As with all elements of design, it’s important to consider proper proportion when combining colours. This can make or break the message you are trying to convey, so be careful.
Pro tip: Use orange and blue to amplify contrast in a certain design, as these colours have the most contrast between their values.
Deciding on a Colour Scheme for Your Sign Design
Now that you know the basics of colour theory. It’s time to decide on the colour scheme. There are seven palettes you can choose from: monochromatic, analogous, complementary, split complementary, triadic, tetradic and flat.
- Monochromatic colour schemes are best if your logo is in a single colour, as it comprises of a single colour and its derivatives as well. All you have to do is select lighter and darker shades and hues of your main colour. Monochromatic colour schemes are great for showcasing content in your design.
- Analogous colour schemes make use of three colours that come after each other on the colour wheel. This scheme works best when you choose one dominant colour out of the three and use the other two as accents.
- Complementary colour palettes typically comprise of two colours from opposite side of the wheel. But the scheme may be expanded using tones, tints, and shades of the main colours you have chosen.

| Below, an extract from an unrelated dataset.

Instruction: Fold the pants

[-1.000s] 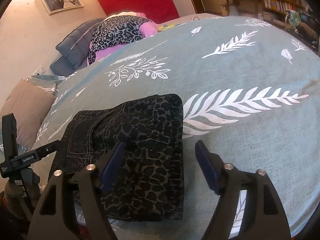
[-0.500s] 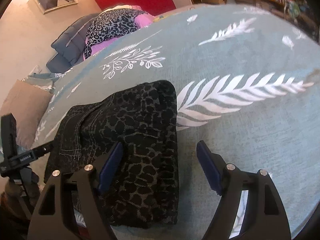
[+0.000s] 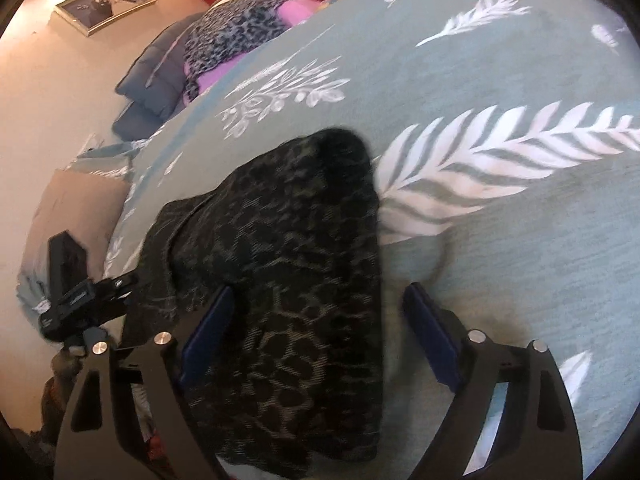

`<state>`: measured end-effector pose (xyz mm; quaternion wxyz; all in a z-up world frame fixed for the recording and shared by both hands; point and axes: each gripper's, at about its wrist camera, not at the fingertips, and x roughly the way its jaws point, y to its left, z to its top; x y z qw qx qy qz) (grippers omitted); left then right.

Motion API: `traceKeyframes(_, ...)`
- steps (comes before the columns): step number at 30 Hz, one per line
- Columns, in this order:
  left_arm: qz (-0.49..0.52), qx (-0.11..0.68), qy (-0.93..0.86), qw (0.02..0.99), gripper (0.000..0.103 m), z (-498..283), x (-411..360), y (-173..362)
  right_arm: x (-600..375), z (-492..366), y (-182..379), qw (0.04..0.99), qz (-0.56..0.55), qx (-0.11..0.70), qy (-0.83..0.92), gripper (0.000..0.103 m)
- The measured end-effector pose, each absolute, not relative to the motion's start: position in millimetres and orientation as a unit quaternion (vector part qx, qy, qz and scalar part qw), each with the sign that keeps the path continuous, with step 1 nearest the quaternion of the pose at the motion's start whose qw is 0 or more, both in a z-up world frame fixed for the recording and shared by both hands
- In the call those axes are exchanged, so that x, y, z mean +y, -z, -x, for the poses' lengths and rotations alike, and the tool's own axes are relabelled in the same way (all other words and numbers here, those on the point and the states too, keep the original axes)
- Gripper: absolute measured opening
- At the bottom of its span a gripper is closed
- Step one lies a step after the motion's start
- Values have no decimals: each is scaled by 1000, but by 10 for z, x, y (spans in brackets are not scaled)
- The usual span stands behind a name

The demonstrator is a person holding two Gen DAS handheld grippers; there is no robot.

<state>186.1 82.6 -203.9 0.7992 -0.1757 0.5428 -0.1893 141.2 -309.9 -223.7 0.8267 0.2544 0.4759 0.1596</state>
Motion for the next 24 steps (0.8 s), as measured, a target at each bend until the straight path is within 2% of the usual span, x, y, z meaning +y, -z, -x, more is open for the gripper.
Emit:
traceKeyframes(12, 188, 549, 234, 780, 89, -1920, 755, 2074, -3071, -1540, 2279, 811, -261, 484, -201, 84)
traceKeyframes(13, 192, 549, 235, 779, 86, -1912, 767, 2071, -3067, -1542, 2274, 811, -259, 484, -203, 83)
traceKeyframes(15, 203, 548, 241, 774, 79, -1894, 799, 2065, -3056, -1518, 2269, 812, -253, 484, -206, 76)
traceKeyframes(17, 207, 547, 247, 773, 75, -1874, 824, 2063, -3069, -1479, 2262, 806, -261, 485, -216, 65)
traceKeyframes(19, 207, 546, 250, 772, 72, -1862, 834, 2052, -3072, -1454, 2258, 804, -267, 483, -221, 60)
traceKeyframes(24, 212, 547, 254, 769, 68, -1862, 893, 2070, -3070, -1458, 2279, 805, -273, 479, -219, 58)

- Split complementary This colour scheme is formed by picking four colours: one main colour, the hue directly across it on the well, and the two hues adjacent to it.
- Triadic This is done by choosing three colours of the same spacing on the wheel. It is best used in more subdued design schemes.
- Tetradic uses four colours to create a palette. The colours are derived from the points that results from forming an imaginary rectangle on a 12-part colour wheel.
Now that you know the possible colour schemes you can draw inspiration from, you may now choose one that is most appropriate for the project you are working on. Just remember to keep your audience in mind when doing so, as this can greatly affect which colours you can choose and how they will be perceived. Cultural differences may also come into play, so if it does, don’t forget to consider that as well.
After choosing all the necessary elements to make up your design, all that is left for you to do is execute, and test to see which study will work best towards your target market. This will also allow you to make necessary changes while you still can before the signage goes live for all of the world to see.